**Work instruction**
Once you have checked each line below, report only the number of lines that contain the word "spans".

**Data shown**

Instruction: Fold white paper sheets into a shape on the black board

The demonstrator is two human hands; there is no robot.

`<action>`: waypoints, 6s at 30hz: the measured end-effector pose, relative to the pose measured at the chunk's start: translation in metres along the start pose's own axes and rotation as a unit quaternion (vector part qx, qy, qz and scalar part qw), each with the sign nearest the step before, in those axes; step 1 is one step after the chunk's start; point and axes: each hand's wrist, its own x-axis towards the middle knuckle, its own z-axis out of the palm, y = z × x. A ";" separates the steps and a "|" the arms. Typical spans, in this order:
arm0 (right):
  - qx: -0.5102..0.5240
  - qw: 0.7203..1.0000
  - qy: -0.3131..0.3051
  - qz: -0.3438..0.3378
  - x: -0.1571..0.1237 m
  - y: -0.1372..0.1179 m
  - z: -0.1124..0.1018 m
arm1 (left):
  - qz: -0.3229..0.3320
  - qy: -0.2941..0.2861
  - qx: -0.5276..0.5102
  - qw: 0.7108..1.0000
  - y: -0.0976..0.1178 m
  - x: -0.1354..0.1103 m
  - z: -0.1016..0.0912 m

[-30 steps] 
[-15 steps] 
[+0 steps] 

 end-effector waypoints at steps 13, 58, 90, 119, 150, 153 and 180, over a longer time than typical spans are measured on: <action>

**Written response**
2